Interestingly, the phenomenon of hot spots leading to asynchronous high intensity activation of local parts of the skin can unexpectedly slow down the global growth of the BPA masking thus the reactivity of the current individual to capsaicin. This can explain why we did not find significant changes in the speed of BPA growth in migraine patients in our small sample. Nevertheless, high variability of BPA in capsaicin test can predict the sensitivity of CGRP-specific treatments such as triptans and CGRP neutralizing antibodies.

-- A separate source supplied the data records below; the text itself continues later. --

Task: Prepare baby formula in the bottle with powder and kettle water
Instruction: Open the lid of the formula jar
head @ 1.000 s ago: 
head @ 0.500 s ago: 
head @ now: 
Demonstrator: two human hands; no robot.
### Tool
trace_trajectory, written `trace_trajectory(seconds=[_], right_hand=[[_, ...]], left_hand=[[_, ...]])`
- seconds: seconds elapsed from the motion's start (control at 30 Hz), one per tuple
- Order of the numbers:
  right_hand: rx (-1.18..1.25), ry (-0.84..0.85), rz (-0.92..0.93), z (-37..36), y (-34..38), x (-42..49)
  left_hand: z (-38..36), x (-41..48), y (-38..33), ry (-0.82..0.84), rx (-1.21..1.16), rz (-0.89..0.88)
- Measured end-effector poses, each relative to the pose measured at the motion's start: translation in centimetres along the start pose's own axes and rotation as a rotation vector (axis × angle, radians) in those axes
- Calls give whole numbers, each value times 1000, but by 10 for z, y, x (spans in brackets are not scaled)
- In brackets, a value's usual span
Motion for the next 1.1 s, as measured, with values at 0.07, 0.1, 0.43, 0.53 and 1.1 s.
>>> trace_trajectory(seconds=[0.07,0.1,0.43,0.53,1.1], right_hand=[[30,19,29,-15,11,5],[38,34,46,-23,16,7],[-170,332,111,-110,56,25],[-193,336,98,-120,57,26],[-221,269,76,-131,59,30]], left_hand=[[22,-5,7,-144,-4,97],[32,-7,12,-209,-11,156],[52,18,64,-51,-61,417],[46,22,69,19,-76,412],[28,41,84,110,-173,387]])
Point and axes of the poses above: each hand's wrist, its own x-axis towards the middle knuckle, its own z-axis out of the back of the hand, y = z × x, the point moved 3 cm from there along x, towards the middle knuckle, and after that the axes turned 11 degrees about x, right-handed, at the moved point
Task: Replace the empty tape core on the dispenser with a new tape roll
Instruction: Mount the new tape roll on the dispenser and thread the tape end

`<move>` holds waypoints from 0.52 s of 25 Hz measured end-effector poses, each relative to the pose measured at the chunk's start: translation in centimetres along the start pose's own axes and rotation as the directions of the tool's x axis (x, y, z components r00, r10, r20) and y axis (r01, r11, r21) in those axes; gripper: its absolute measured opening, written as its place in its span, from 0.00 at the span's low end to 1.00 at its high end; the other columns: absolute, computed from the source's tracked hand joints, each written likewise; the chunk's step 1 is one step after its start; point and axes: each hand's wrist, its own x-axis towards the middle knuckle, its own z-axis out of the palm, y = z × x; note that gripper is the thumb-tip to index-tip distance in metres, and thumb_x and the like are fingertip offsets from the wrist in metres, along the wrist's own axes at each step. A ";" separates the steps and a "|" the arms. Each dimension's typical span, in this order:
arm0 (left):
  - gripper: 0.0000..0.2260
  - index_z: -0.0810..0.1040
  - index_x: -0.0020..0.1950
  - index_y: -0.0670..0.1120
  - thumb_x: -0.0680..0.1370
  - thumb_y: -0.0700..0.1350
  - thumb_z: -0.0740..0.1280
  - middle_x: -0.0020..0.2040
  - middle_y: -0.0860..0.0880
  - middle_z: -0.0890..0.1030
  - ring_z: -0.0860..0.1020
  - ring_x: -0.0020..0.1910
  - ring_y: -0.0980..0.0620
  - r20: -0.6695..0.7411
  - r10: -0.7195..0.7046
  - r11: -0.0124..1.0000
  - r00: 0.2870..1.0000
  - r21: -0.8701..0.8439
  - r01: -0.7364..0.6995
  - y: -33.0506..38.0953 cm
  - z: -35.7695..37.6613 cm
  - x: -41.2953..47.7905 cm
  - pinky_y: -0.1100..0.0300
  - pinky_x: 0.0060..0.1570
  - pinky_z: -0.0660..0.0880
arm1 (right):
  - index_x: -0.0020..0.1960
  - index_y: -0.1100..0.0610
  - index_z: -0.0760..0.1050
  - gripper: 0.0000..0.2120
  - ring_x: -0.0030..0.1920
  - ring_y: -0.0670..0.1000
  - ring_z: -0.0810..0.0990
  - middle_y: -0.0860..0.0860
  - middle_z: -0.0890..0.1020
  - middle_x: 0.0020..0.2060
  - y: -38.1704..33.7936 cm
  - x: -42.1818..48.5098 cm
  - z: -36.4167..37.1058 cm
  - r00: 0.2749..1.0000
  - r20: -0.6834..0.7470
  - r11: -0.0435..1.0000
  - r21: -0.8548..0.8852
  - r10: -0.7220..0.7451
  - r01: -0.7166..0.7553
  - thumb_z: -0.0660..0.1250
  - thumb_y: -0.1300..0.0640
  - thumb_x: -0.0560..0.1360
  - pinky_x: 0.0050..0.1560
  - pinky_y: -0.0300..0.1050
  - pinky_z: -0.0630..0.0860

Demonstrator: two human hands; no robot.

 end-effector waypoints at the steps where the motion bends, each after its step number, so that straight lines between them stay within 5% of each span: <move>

Left-right side asymmetry (asynchronous reactions) in the sympathetic skin responses was also found in the headache-free period in unilateral migraine patients [
30]. One of the key questions is whether the local reaction represented as migrating hot spots after application of capsaicin to migraine patients was mediated by pure peripheral mechanisms or operated via central sensitization [
34]. The latter can potentially change the autonomous control of microcirculation via neuronal mechanisms. Indeed, we found recently that during interictal period in migraine patients a specific enhancement of the sympathetic control is observed [
35].
The main limitation of the study is that it was performed in a small cohort and the data should be confirmed in a larger population. However, even in a limited number of patients we found the novel criterion for evaluation of the peripheral blood flow such as the high variability of zones in the skin with increased BPA. In addition, the trend to a shorter latency in BPA increase should be revisited in a larger population. We also used lidocaine as the obligatory component of the pre-treatment that may have partially masked the intensity of capsaicin effects. The genetic reason for asynchronous activation of microcirculation remains unclear. As TRPV1 gene polymorphism determines sensitivity to capsaicin [
1] further studies are needed to explore the role of genotyping-based approaches in migraine patients. Suggested here BPA changes with IPPG technique could be used to determine the sensitivity of the particular person to capsaicin as a prognostic tool to identify the role of CGRP component in his/her vascular reactions.